§ **PROBLEM TO WORK ON**:
When you repeat the listing below, keep every word exactly and leave out each picture.

§ **DATASET SECTION**:
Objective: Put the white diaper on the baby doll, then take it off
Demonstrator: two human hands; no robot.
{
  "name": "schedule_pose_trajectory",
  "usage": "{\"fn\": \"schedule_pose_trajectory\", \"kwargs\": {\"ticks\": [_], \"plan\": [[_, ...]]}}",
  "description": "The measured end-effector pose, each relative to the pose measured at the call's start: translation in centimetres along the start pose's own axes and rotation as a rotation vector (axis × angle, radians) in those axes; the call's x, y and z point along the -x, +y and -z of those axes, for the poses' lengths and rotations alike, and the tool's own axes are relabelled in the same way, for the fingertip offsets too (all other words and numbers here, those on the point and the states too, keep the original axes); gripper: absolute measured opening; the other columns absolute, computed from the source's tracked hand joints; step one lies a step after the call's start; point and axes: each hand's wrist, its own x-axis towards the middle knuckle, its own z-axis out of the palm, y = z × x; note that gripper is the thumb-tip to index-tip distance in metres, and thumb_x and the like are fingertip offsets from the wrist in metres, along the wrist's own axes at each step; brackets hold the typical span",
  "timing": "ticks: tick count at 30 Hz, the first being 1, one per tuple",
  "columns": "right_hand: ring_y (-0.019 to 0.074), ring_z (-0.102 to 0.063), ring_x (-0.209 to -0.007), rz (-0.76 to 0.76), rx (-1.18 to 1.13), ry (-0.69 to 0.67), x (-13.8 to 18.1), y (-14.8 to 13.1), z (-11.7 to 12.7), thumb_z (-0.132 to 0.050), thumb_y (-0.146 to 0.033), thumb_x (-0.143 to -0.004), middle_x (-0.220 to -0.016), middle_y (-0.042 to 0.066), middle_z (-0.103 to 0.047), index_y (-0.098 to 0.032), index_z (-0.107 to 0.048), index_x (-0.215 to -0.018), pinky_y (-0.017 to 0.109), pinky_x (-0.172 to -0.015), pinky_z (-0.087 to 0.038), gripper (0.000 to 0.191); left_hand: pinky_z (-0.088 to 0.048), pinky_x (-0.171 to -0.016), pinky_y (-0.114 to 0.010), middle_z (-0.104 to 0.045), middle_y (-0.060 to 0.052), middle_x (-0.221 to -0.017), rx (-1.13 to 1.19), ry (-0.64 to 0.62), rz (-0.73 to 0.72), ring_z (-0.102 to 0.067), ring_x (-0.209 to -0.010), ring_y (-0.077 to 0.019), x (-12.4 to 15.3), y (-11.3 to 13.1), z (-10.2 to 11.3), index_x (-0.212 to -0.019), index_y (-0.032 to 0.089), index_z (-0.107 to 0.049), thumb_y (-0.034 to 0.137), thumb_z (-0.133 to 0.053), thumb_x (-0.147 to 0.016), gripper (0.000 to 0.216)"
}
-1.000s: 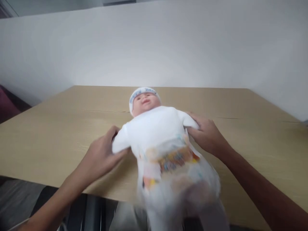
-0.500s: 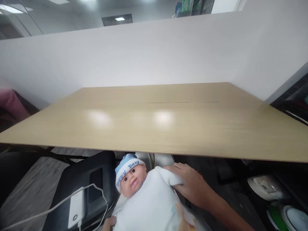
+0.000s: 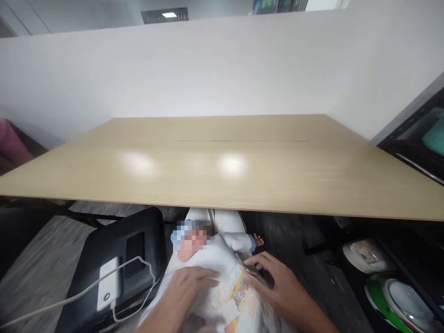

§ **REPLY**:
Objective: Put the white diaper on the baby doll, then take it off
Demonstrator: two human hands; no robot.
{
  "name": "schedule_pose_trajectory",
  "usage": "{\"fn\": \"schedule_pose_trajectory\", \"kwargs\": {\"ticks\": [_], \"plan\": [[_, ...]]}}",
  "description": "The measured end-effector pose, each relative to the pose measured at the call's start: translation in centimetres along the start pose's own axes and rotation as a rotation vector (axis × angle, radians) in those axes; the call's x, y and z point along the -x, +y and -z of those axes, for the poses' lengths and rotations alike, and the tool's own axes are relabelled in the same way, for the fingertip offsets too (all other words and numbers here, those on the point and the states too, keep the original axes); gripper: absolute measured opening; the other columns absolute, computed from the source's tracked hand joints; step one lies a step after the call's start; point and axes: each hand's wrist, its own x-axis towards the middle knuckle, its own z-axis out of the palm, y = z × x; note that gripper is the thumb-tip to index-tip distance in metres, and thumb_x and the like are fingertip offsets from the wrist in metres, along the wrist's own axes at each step; brackets hold the typical span",
  "timing": "ticks: tick count at 30 Hz, the first being 1, one per tuple",
  "columns": "right_hand: ring_y (-0.019 to 0.074), ring_z (-0.102 to 0.063), ring_x (-0.209 to -0.007), rz (-0.76 to 0.76), rx (-1.18 to 1.13), ry (-0.69 to 0.67), x (-13.8 to 18.1), y (-14.8 to 13.1), z (-11.7 to 12.7), thumb_z (-0.132 to 0.050), thumb_y (-0.146 to 0.033), thumb_x (-0.143 to -0.004), middle_x (-0.220 to -0.016), middle_y (-0.042 to 0.066), middle_z (-0.103 to 0.047), index_y (-0.098 to 0.032), index_z (-0.107 to 0.048), index_x (-0.215 to -0.018), pinky_y (-0.017 to 0.109), pinky_x (-0.172 to -0.015), pinky_z (-0.087 to 0.038), gripper (0.000 to 0.191); left_hand: pinky_z (-0.088 to 0.048), pinky_x (-0.171 to -0.016), pinky_y (-0.114 to 0.010), middle_z (-0.104 to 0.045), middle_y (-0.060 to 0.052), middle_x (-0.221 to -0.017), rx (-1.13 to 1.19), ry (-0.64 to 0.62), rz (-0.73 to 0.72), ring_z (-0.102 to 0.067), ring_x (-0.209 to -0.010), ring_y (-0.077 to 0.019), x (-12.4 to 15.3), y (-11.3 to 13.1), z (-10.2 to 11.3), index_x (-0.212 to -0.019), index_y (-0.032 to 0.089), index_z (-0.107 to 0.049), thumb_y (-0.034 to 0.137), thumb_z (-0.133 to 0.053), thumb_x (-0.147 to 0.016), gripper (0.000 to 0.216)"
}
-1.000s: 
-0.500s: 
+0.000s: 

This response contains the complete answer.